Os Mutantes apresentam onze músicas inéditas no álbum 'Zzyxz', quase todo cantado em inglês — Foto: Divulgação

Com 11 músicas inéditas, sendo nove compostas e cantadas em inglês, o álbum Zzyzx traz no título o nome da estrada da Califórnia (EUA) que conduz à Área 51, local protegido por autoridades dos Estados Unidos por supostamente concentrar a existência de ETs.

No irregular repertório desse óvni fonográfico, Os Mutantes alinham múltiplas referências em sacrifício da unidade do disco. Fica difícil encontrar alguma conexão entre Candy – faixa com evocações dos grupos vocais da década de 1960 e do doo wop dos anos 1950 – e Beyond, a música que abre o disco com ecos do folk-rock da década de 1970.

Para quem é conquistado por solos de guitarra, a sombria Mutant's lonely night reitera o virtuosismo de Sérgio Dias. E por falar em técnica, há exuberância instrumental na faixa final – Void, pautada por toques de cítara e guitarra – e merece menção honrosa a marcação proeminente do baixo de Vinícius Junqueira em Gay matters, canção que parece perseguir o molde dos standards da era de ouro dos musicais norte-americanos.

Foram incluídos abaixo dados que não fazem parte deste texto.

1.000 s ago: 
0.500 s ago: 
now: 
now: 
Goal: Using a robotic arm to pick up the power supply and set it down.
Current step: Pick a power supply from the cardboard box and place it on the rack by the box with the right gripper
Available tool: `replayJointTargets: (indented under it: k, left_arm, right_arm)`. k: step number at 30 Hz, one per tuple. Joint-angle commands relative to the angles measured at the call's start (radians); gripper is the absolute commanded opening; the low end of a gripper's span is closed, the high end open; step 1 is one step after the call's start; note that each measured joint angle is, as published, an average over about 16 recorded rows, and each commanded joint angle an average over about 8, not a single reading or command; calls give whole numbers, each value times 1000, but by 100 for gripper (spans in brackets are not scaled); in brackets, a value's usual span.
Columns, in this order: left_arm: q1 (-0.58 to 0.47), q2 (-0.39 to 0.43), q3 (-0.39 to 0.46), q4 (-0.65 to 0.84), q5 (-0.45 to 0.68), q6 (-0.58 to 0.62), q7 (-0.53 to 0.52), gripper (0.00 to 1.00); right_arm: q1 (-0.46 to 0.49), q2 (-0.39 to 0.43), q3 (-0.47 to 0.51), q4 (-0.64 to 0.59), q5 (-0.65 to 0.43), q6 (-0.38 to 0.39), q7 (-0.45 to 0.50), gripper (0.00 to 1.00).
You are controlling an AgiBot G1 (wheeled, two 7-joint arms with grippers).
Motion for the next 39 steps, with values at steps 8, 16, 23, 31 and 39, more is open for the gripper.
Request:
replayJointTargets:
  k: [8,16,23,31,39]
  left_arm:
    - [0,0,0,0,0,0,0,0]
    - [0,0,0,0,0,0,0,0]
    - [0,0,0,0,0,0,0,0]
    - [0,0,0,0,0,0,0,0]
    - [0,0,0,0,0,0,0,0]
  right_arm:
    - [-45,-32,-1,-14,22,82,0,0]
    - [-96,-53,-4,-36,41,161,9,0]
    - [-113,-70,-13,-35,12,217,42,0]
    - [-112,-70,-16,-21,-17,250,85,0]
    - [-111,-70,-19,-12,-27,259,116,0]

Sempre buscando abrigo em algum lugar do passado, Os Mutantes simulam o som dos Beatles em Window mirrors, balada que sobressai em cancioneiro construído com frágil arquitetura melódica, como atestam We love you – música valorizada pela pegada roqueira – e Por que não, balada ruim cujo título reproduz o questionamento jovial de Alegria, alegria (Caetano Veloso, 1967) em letra que expressa revolta de forma pueril em versos como “Se eu tivesse uma bomba atômica, jogava em Brasília”.

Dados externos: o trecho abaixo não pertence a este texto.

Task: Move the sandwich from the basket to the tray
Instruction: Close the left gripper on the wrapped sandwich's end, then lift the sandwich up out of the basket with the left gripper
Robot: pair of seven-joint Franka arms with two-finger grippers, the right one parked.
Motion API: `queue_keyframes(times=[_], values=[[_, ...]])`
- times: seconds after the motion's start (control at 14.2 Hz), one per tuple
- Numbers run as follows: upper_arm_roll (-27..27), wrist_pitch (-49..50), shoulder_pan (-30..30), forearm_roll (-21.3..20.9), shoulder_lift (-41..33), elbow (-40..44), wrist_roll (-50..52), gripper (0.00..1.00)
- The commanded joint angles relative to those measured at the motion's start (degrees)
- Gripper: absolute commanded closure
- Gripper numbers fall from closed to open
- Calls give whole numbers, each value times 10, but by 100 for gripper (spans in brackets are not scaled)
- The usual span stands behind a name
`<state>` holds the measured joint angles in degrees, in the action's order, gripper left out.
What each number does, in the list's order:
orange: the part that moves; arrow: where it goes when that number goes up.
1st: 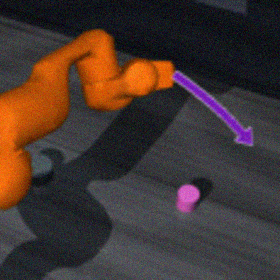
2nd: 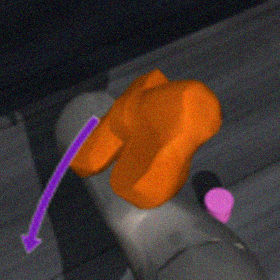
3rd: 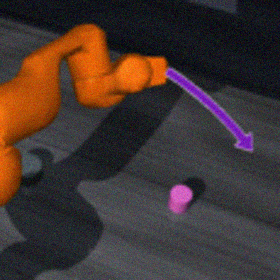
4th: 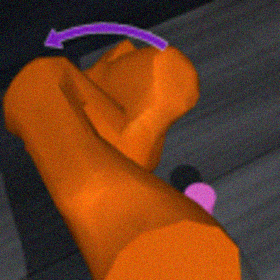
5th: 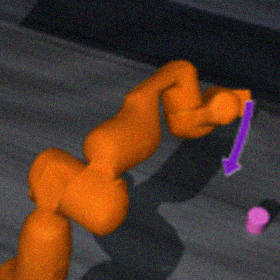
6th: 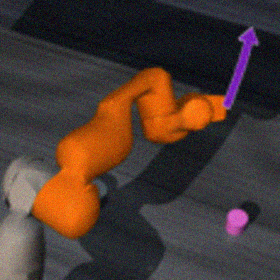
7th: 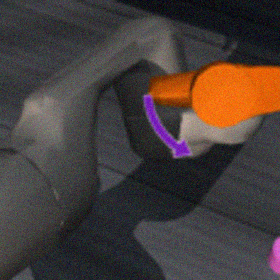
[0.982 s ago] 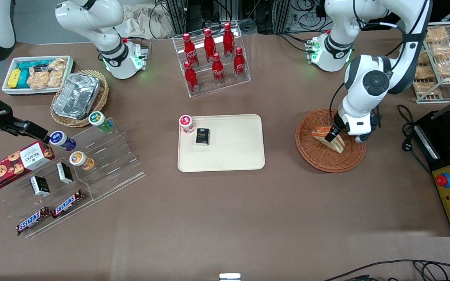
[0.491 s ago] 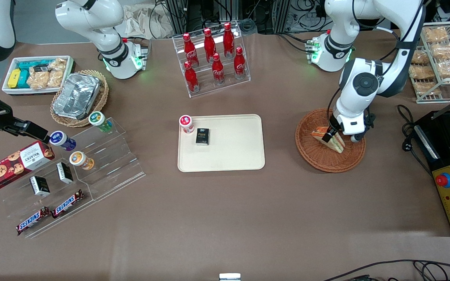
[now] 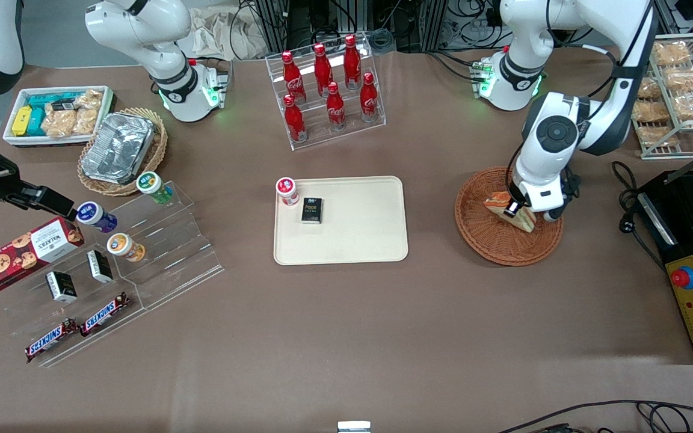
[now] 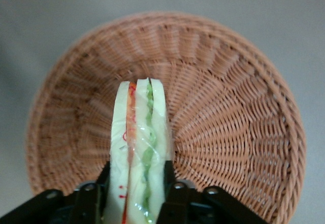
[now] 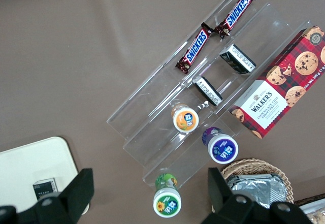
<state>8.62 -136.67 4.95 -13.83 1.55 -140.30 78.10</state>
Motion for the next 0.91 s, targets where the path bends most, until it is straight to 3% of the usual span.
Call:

Música cantada pela vocalista Esméria Bulgari, Tempo e espaço é a faixa que mais se aproxima do universo musical dos Mutantes nos anos 1960, mas sem o menor poder de sedução. Esméria também é a solista da música-título Zzyzx, ambientada em terreno country.

A balada-rock The last silver bird completa o repertório desconexo do álbum Zzyzx, disco indicado somente para seguidores radicais dos Mutantes. Até porque, por mais que o nome seja o mesmo, fica difícil identificar no grupo de 2020 a banda que, mesmo superestimada, fez história na música brasileira entre 1968 e 1972.